Most indoor painting is done with a roller. But corners and small details are painted with a brush. The type of brush used will affect the look of the painted finish.
Perhaps the most important difference between brushes and the affect they have on the final paint project. Thin bristles brushes will give a smoother coat of paint, but long bristles will not stay straight if they are too thin. So tapered bristled, which grow thinner near the tip, give the best of both worlds. Tapered bristles are sufficiently rigid while giving the smooth finish of thin bristle brushes.
Synthetic bristles are a more recent invention. They may be made of polyester and/or nylon, and are quite long lasting. They may also be tapered or completely straight. These synthetic brushes are preferred for water based paints as they do not expand when wet.

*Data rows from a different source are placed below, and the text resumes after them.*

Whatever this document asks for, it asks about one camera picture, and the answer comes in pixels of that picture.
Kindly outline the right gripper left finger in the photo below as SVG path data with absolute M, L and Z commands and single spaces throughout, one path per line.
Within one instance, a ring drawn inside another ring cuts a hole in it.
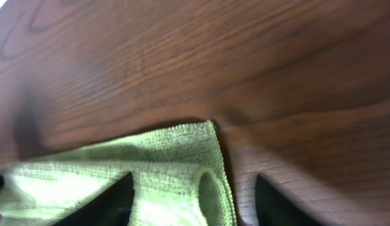
M 54 226 L 127 226 L 134 194 L 133 174 L 128 173 Z

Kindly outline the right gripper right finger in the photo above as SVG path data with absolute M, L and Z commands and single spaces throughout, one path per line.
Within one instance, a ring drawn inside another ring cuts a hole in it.
M 256 178 L 255 205 L 260 226 L 323 226 L 280 193 L 262 175 Z

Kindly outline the green microfiber cloth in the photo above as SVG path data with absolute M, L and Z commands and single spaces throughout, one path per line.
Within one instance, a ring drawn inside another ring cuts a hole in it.
M 128 173 L 128 225 L 235 225 L 214 124 L 181 124 L 0 167 L 1 225 L 54 225 Z

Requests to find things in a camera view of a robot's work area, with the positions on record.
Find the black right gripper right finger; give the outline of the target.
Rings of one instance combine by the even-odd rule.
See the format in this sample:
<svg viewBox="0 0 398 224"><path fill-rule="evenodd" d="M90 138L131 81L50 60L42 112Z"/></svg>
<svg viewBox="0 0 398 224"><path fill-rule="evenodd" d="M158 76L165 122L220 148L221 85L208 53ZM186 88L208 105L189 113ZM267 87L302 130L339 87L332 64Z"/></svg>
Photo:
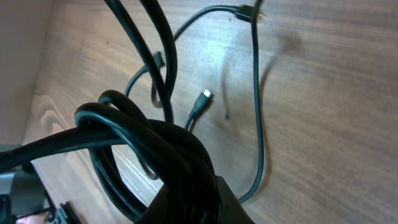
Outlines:
<svg viewBox="0 0 398 224"><path fill-rule="evenodd" d="M249 215L245 212L234 193L227 185L224 178L216 177L218 186L218 214L217 224L254 224Z"/></svg>

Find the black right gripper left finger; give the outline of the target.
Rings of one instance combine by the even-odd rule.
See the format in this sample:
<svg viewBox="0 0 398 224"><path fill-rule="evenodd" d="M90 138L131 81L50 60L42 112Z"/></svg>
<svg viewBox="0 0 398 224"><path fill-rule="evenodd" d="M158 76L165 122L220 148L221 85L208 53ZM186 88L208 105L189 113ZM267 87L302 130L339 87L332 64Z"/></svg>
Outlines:
<svg viewBox="0 0 398 224"><path fill-rule="evenodd" d="M196 187L180 192L164 184L136 223L199 223L198 197L199 189Z"/></svg>

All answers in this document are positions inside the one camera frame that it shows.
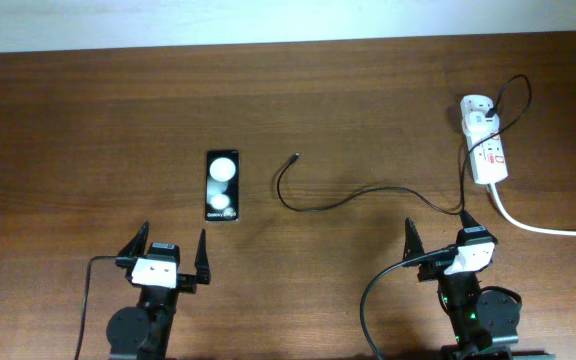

Natural bristles are preferred for oil based paints and varnishes. These natural material are not affected by the oil or thinner in the paint, and produce a smoother paint finish than almost any other brush.
There are different ways the bristles of a brush may be shaped. The more common varieties are:
Flat – A common variety. The bristles are arranged in a rectangular shape. This is used for most painting.
Tapered – The bristles are long in the centre and slightly tapers towards the edge. Many professional painters find this improves their control.
Angled –The bristles will slope from left to right of the brush. This is very useful for painting edges, which exist in all indoor painting situations.
Metric brushes vary between 10mm, 20mm, 40mm, 50mm up to 100 mm.